12. Now for the purpose of ascertaining the wages of the deceased as well as with the help of the aforesaid definitions, it can be safely held that not only the actual wages but the other sums which can be measured in terms of money also form a part of the wages. Applying this test to the facts of the present case, the monthly wages of the deceased would come to Rs. 1,400/-. Giving three units towards the personal expenses of the deceased the dependence of the appellants-claimants comes to Rs. 800/- p.m. or say Rs. 9,600/- p.a.

13. Now remains the question as to what should be the multiplier in the present case. We are not in agreement with the submissions made on behalf of the appellants that a multiplier of 20 should be applied keeping in view the age of the deceased at the time of accident was 39 years. In any event, we feel that in the present case interest of justice would be met if the multiplier is enhanced from 12 to 16. Needless to point out that so far as multiplier is concerned, it takes care of so many factors, viz., chances of future improvement in service and uncertainties of life. Some guidance in this behalf can also be had from the Schedule added to the Motor Vehicles Act, 1988 as amended up to date. Therefore on this basis also we feel that the award made by the Tribunal below needs to be modified.

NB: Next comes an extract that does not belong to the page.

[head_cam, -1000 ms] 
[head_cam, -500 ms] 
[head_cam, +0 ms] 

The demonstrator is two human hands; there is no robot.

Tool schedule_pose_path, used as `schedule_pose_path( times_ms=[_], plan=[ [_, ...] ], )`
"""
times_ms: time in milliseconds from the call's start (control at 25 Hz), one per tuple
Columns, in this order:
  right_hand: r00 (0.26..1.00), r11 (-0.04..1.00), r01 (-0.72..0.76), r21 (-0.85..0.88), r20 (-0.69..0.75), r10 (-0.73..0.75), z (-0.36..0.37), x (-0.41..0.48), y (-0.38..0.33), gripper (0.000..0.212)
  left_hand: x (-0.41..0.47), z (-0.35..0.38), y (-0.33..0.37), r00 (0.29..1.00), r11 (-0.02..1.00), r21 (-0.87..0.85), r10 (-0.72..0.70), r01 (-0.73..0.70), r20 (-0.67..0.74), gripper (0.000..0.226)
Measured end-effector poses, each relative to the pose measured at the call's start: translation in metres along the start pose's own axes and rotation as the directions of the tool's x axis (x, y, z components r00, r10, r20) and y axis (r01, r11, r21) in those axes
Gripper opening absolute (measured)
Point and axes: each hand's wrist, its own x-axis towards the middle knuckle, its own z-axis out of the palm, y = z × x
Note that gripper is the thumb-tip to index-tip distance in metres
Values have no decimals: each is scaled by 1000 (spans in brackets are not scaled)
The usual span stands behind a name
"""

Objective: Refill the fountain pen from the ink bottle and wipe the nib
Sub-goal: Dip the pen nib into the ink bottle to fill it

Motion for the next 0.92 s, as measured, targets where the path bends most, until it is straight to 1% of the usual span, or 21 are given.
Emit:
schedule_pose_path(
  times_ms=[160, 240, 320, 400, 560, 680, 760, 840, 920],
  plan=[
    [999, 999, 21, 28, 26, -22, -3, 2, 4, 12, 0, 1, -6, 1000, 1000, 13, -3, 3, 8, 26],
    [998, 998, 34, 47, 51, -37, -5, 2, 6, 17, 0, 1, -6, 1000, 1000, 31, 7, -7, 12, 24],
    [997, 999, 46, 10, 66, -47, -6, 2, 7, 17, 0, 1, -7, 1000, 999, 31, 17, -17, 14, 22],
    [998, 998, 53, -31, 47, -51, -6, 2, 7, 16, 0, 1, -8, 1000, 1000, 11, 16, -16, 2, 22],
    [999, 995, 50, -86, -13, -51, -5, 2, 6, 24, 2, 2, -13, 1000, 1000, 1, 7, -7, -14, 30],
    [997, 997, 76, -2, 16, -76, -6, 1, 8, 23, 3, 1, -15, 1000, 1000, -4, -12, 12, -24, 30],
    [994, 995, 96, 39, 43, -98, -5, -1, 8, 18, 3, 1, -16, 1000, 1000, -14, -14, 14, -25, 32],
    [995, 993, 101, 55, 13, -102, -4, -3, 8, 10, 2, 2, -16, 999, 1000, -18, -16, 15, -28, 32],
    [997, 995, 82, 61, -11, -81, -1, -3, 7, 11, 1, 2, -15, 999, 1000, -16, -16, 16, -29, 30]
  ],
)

14. As a result of the aforesaid discussion, the impugned award is modified and it is held that appellants are entitled to a sum of Rs. 1,53,600/- as aforesaid. To this a sum of Rs. 6,400/- be added as conventional damages, thus in all a sum of Rs. 1,60,000/- is the compensation payable by the respondents. In addition to this appellants are also entitled to interest at the rate of 12 per cent per annum from the date of filing of the petition, i.e., 14.11.87 till the date of actual payment and they would share this amount as under :

(1) Giano Devi Rs. 46,000/-
(2) Soma Rs. 38,000/-
  (3) Sonu         Rs. 38,000/-

  (4) Rita         Rs. 38,000/-


 

Besides this, they would be entitled to proportionate interest on this amount. Any amount deposited pursuant to the award passed by the Tribunal below or paid/deposited under no fault liability shall be liable to be deducted out of this amount. Liability of the respondents is joint and several and respondent No. 2, insurance company in F.A.O. No. 166 of 1988 is directed to deposit the amount in terms of this award within a period of eight weeks from today in the Registry of this Court. The appellants in F.A.O. No. 166 of 1988 are entitled to their costs quantified at Rs. 1,000/- and respondent Nos. 1 to 6 in F.A.O. No. 170 of 1988 are also held entitled to their costs quantified at Rs. 1,000.